Après l'enthousiasme suscité par mes lectures d'
Olympe de Gouges et de
Kiki de Montparnasse, me voici plongée dans ce roman bio-graphique de Catel consacré cette fois à la femme de lettres
Benoîte Groult.
Tout commence en 2008, lorsque Catel obtient une carte blanche pour une double page dans le journal Libération. Elle hésite d'abord entre
Claire Brétécher (dessinatrice) et
Benoîte Groult. C'est finalement chez cette dernière qu'elle se rend avec son compagnon
José-Louis Bocquet dans sa maison d'Hyères.
Une fois passée sa réticence pour le 9ème art,
Benoîte Groult accepte d'être le sujet d'une bande dessinée (réserve qu'elle garde cependant jusqu'à la fin de l'ouvrage). A nouveau, je n'ai pu être qu'enchantée par le talent de Catel à restituer les ambiances.
Le livre raconte l'enfance bourgeoise de Benoîte (prénommée Rosie) née en 1920, la relation complexe avec sa mère, créatrice d'un atelier de couture en vogue, très libérée sur le plan sexuel. Cette dernière apparaît assez dure avec sa fille (lui imposant un siège spécial pour qu'elle se tienne droite, le port de gants pour ne pas se ronger les ongles). Elle trouve sa fille trop obéissante, trop sage et lui préfère sa cadette Flora, blonde, charmeuse, qui partage son engouement pour la mode. Malgré leurs différences, Benoîte apprécie beaucoup sa soeur et écrira même un ouvrage avec elle : "Le piano à quatre mains". Avec son père, homme doux et discret, elle partage les passions de la pêche et du latin.

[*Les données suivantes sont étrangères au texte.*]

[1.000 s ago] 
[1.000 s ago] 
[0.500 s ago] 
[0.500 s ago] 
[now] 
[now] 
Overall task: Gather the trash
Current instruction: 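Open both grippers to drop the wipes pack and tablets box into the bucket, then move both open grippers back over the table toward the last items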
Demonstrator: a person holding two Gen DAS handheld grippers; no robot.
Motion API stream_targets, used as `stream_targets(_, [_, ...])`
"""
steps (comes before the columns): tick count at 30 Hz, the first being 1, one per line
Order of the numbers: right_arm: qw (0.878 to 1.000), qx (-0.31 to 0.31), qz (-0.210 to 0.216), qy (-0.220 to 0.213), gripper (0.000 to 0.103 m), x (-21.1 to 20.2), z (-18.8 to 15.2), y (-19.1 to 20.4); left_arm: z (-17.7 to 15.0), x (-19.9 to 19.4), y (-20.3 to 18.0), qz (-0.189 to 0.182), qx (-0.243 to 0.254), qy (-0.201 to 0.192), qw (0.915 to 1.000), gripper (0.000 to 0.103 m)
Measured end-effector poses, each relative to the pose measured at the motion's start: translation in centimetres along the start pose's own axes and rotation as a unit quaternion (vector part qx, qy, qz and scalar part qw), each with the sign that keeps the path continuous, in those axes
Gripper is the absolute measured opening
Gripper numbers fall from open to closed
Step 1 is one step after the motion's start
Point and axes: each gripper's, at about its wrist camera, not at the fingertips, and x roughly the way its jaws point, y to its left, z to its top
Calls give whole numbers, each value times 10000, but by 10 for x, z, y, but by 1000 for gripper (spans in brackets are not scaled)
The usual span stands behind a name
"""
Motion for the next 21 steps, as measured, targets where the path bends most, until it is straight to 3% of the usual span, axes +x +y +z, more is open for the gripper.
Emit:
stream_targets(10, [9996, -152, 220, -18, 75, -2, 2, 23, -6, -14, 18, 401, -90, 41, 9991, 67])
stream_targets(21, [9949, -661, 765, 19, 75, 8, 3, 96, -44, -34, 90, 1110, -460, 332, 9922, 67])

Les années de jeunesse sont une période durant laquelle la jeune fille se cherche, en quête de modèles féminins autres que ceux de son enfance, une volonté d'émancipation. On apprend qu'elle a même voulu rentrer au couvent "pour qu'on lui fiche la paix". Après l'obtention de son baccalauréat, elle change de prénom : elle devient Benoîte. J'ai beaucoup apprécié cette première partie, je me suis attachée à son personnage.
Ensuite, Catel interroge Benoîte sur ses relations amoureuses. Après avoir quitté son poste d'enseignante de latin, elle entre à la radiodiffusion où elle rencontre
Georges de Caunes son deuxième mari. Elle a deux filles avec lui. La relation évoquée est assez particulière, son attitude contraste avec l'engagement féministe dont elle fera preuve par la suite. Elle subit de nombreux avortements clandestins. Puis, vient son histoire d'amour avec
Paul Guimard, l'auteur des choses de la vie. Elle aura une fille avec lui.
A la quarantaine, elle s'intéresse de plus en plus à l'histoire des femmes, assiste à des réunions du MLF, s'engage contre l'excision. En 1975, la publication de son livre "
Ainsi soit-elle" la fait passer du statut de bourgeoise à celui de féministe engagée. Amie de
François Mitterrand, elle travaille avec
Yvette Roudy à la féminisation du vocabulaire. On note d'ailleurs les divergences d'opinions des féministes à ce sujet.
La différence avec les autres romans graphiques évoqués plus haut (contrairement à Olympe ou à Kiki, Catel a pu rencontrer Benoîte), est que le récit est entrecoupé de conversations entre la dessinatrice et la féministe. Leurs multiples rencontres sont rapportées. Il y a des retours en arrière dans le temps et des dessins des lieux de vie de Benoîte viennent ponctuer le rythme, on assiste à des allers-retours entre sa maison d'Hyères et celle de Doëlan en Bretagne.
J'ai trouvé son personnage parfois contradictoire (par exemple le fait qu'elle évoque la reféminisation des femmes du XXIème siècle pour plaire aux hommes mais qu'elle ait eu elle même recours à la chirurgie ou qu'elle soit interpellée par l'usage du mot vagin sur une affiche). Je l'ai trouvée parfois un peu maladroite dans ses propos sur la bande dessinée à l'égard de Catel. Mais après tout, n'est-elle pas humaine? En résumé un ouvrage de qualité, très intéressant et qui ne cherche pas à faire un panégyrique (en tout cas c'est mon ressenti personnel). On assiste à la naissance d'une amitié sincère entre deux femmes de générations différentes. J'adore.